··· Data shown ···

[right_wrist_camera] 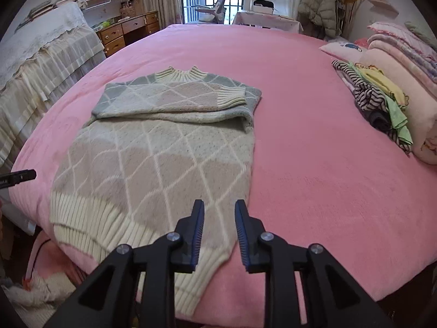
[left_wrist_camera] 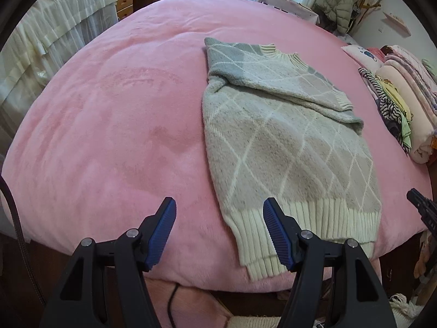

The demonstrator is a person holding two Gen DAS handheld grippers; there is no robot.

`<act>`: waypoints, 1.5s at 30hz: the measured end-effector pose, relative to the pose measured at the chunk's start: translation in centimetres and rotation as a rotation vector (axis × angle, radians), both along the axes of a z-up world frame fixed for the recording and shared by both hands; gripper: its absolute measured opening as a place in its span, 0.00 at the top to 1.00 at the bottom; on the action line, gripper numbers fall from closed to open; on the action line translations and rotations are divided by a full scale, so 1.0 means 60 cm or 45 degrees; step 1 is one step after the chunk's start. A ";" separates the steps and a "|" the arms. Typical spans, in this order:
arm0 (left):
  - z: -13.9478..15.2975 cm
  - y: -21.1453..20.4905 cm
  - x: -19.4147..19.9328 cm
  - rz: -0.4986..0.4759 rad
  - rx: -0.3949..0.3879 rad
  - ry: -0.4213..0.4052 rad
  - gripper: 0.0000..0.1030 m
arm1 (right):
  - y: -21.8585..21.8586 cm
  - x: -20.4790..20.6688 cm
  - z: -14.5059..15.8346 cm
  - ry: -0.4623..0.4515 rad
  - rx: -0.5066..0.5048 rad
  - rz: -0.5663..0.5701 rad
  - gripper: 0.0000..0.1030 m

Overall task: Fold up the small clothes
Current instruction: 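Grasp the ribbed hem with the left tool while the right tool grasps the hem beside it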

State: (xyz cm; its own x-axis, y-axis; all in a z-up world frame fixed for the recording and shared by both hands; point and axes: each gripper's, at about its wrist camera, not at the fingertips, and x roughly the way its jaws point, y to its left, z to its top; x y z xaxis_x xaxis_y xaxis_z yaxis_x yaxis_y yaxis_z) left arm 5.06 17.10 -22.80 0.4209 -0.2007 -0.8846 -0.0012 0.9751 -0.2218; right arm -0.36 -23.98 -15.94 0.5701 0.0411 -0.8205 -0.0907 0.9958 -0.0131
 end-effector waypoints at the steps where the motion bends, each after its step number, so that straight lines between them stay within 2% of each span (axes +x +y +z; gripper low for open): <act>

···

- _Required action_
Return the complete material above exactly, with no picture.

- _Exercise result_
[right_wrist_camera] 
[left_wrist_camera] 

The demonstrator is a person holding two Gen DAS handheld grippers; there is no robot.

`<act>`: waypoints, 1.5s at 30hz: the measured end-effector pose, relative to the pose measured at the chunk's start: translation in centimetres and rotation as a rotation vector (axis × angle, radians), both along the axes of a z-up world frame fixed for the recording and shared by both hands; gripper: its absolute measured opening as a place in its span, 0.00 at the top to 1.00 at the bottom; on the action line, gripper numbers fall from closed to open; on the action line translations and rotations are divided by a full scale, so 1.0 means 60 cm or 45 degrees; step 1 is one step after the chunk's start. A ";" separates the steps and a "|" the arms. Typical spans, in this order:
arm0 (left):
  - z: -13.9478..15.2975 cm
  - y: -21.1453..20.4905 cm
  - x: -19.4147..19.9328 cm
  - rz: -0.4986..0.4759 rad
  - rx: -0.3949..0.3879 rad
  - ry: -0.4213..0.4052 rad
  - gripper: 0.0000..0.1030 m
arm1 (right):
  - y: -21.8585..21.8586 cm
  - x: -20.4790..20.6688 cm
  - z: -14.5059..15.8346 cm
  - ry: -0.4623..0.4515 rad
  - rx: -0.5066..0.5048 rad
  - rz: -0.5663..0.5701 rad
  - gripper: 0.0000..0.1030 m

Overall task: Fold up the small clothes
Current instruction: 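Grasp the ribbed hem with the left tool while the right tool grasps the hem beside it
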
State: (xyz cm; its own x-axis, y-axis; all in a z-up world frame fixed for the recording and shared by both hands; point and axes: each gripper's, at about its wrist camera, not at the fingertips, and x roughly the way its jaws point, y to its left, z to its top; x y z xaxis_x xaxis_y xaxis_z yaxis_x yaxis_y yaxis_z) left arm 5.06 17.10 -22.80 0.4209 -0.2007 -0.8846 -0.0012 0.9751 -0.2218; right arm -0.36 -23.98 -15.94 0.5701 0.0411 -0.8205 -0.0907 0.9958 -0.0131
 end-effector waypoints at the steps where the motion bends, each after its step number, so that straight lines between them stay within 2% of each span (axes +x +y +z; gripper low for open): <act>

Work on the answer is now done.